On February 6, 1859, the parish of San Sebastian Araruama was elevated to a town of Araruama due to the extinction of the Village of Saquarema. The elevation of Araruama to city occurred on January 22, 1890, by decree of Governor Francis Portela.

"Park Hotel" which gives its name to the neighborhood, is a historic building at the top of the current Praça João Hélio (pictured), and today houses a unit of Faetec offering technical courses in Tourism and Hospitality. It was inaugurated by President Getúlio Vargas as hotel and casino in 1943, and worked well until 1946, when the game was banned in Brazil. We remained until the end of the 1990s, leaving few years left to turn into Faetec.

The anthem of the city of Araruama was incorporated into the city's history in 1999 by composer Pedro Paulo Pessoa Pinto.
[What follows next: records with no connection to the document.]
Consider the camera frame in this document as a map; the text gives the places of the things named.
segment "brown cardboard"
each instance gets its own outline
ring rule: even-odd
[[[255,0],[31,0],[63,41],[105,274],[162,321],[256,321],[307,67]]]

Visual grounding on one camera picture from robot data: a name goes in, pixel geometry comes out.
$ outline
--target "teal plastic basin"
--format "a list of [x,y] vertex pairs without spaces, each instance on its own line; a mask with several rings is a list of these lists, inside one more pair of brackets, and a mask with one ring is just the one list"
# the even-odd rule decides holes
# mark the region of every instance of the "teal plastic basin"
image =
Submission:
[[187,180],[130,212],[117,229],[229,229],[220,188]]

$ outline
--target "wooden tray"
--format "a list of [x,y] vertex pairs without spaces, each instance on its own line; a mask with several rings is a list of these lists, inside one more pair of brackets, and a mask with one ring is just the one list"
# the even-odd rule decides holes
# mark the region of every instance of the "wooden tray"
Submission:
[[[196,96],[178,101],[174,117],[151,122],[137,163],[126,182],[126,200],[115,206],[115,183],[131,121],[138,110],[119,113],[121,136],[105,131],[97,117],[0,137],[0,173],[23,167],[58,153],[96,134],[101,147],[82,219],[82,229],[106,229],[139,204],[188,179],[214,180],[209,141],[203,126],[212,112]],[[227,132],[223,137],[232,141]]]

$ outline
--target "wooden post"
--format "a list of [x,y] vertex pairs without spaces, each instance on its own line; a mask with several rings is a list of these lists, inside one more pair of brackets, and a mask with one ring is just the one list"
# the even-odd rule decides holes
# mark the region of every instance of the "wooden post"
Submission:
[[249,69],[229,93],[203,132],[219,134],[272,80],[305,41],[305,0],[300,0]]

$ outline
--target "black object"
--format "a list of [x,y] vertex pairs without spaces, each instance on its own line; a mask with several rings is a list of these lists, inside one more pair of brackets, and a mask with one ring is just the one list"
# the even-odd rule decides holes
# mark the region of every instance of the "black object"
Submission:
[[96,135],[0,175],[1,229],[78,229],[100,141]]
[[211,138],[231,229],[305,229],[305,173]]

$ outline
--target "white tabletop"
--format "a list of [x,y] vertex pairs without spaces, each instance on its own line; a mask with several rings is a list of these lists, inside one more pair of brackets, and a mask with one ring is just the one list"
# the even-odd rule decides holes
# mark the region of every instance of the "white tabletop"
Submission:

Currently, the city is known throughout the state of Rio de Janeiro for its commercial vocation, and especially by its tourist vocation soon after the construction of the lakes, Araruama underwent a process of great tourist abandonment, but in recent years has growing and rapidly recovering, even more than in the past. Tourists are attracted by the beaches, especially the ocean, bathed by the crystalline waters of the Atlantic. Are also attractive plazas, parks, centers of gastronomy and entertainment centers.

== Hydrography ==

Araruama has the largest variety and diversity of beaches throughout the Lakes Region, both the lagoon (lapped by calm, warm waters of the Araruama Lagoon), the ocean (lapped by the blue waters of the icy Atlantic Ocean). The city's main beaches are:
Hawk Beach, - calm beach and warm. Belongs to Araruama Lagoon.
Bearded Beach, - quiet beach, shallow and great for swimming. Belongs to Araruama Lagoon.
Beach Hospice; - calm beach clean and good for fishing and boating. Belongs to Araruama Lagoon.
Beach Pontinha; - widely great beach, deserted, with bike and paving; excellent for hiking. Belongs to Araruama Lagoon.
Praia dos Amores; - small beach and very nice. Belongs to Araruama Lagoon.
Beach Massambaba; - good beach for boating, boat or even yachts. Belongs to Araruama Lagoon.
Beach Coqueiral. - Good for beach fishing or bathing. Belongs to Araruama Lagoon.
Iguabinha Beach - great beach for swimming with calm waters, white sand and fresh. Belongs to Araruama Lagoon.
Tooth Beach - busy beach with many waves, ideal for surfing and bathing. Ocean beach.
Praia Seca - busy beach with much ice and waves, ideal for swimming, surfing and other water sports. Ocean Beach.
Beach Pernambuca; - busy beach, but who comes in when formed pools ideal for children. Ocean beach.
Beach Vargas; - ocean beach most famous and visited Araruama. It has a good infrastructure.

== Parks and Squares ==

- Park João Hélio
- Square Bible
- Square School
- Event Square
- Exhibition Park
- Park Antônio Raposo
- Flag Square
- Park San Vicente
- Square Mataruna
- Sports Center Bearded

The Araruama Lagoon is characterized by its high salinity (one of the largest in the world), and its warm waters, ideal for swimming in any season.
In recent years, the pond has been recovered from a major pollution occurred due to breakthrough in Araruama estate and lack of environmental awareness of many locals and tourists. Lately, we see the lagoon recovering its crystal blue waters that were once its main icon. Also it is possible to bathe in its waters again.

==Slogans==
- Praia Seca: The Brazilian Cancún
- Araruama: Where the sun breaks through the winter
- Araruama: City quality of life

==Tourism==

The city of Araruama receives thousands of tourists every year looking for Beaches Fine pond Rest hotels and B, Parks, Places, Events and more; Mainly on: December and January (due to the celebration of Christmas and New Year) and February (due to the celebration of the Carnival).

==Sports==
Araruama Lagoon is a flat water salt lagoon, and excellent spot for practicing water sports due to its constant winds and lack of obstacles. You can practice water sports almost all year long, with winds averaging 12 to 25 knots.

In 2010, Araruama hosted the Rio Worlds Windsurf Championship.